- **DATA FOR ANALYSIS**:
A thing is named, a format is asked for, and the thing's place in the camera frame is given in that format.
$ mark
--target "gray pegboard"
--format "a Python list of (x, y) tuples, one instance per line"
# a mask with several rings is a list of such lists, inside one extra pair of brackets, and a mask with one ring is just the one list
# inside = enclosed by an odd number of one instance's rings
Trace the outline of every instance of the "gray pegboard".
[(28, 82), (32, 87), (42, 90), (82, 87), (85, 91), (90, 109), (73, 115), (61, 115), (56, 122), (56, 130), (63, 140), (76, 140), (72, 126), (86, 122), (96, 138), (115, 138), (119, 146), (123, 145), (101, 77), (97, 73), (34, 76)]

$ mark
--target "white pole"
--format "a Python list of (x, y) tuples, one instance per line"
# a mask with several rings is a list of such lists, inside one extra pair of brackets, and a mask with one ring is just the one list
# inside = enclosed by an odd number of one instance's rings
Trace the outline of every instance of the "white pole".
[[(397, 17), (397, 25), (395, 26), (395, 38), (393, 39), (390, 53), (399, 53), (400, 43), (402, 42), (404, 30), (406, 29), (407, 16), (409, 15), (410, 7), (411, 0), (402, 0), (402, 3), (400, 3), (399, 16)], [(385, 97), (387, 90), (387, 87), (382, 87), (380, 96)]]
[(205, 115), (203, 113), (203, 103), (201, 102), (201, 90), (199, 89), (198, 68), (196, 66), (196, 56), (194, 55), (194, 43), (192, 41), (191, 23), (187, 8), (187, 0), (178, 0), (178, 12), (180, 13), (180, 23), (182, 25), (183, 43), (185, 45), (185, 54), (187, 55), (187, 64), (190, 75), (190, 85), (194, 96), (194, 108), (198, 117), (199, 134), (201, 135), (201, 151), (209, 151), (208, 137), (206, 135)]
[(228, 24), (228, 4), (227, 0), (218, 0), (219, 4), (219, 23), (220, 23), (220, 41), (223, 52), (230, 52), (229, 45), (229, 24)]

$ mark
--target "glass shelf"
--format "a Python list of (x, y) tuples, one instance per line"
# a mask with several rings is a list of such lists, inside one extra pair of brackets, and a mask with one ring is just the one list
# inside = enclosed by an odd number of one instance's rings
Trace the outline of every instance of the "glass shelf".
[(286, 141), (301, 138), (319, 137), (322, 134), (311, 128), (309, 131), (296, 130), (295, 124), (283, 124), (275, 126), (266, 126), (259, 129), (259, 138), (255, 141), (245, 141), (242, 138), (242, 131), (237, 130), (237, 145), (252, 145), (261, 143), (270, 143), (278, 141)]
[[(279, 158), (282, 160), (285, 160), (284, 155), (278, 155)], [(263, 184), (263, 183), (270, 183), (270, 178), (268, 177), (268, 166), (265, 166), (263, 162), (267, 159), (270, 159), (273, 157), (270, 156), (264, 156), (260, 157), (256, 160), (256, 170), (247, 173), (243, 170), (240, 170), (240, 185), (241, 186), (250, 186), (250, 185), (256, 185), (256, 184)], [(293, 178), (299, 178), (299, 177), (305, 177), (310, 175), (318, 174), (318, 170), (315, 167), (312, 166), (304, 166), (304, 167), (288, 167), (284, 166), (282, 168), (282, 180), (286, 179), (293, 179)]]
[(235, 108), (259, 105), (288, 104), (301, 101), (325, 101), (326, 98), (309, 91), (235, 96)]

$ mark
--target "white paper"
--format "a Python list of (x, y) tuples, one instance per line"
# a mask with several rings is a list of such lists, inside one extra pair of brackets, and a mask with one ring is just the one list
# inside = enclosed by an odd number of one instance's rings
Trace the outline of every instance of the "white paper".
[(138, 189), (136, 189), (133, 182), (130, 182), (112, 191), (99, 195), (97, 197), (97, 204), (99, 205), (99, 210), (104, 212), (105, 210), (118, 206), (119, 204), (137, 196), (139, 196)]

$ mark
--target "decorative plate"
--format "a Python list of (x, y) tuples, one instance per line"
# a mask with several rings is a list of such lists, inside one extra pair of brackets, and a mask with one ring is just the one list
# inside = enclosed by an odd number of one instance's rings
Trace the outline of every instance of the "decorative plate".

- **TASK TO COMPLETE**: Find the string "decorative" in the material above. Then copy each line that has it.

- **RESULT OF THE EXERCISE**:
--target "decorative plate"
Trace the outline of every instance of the "decorative plate".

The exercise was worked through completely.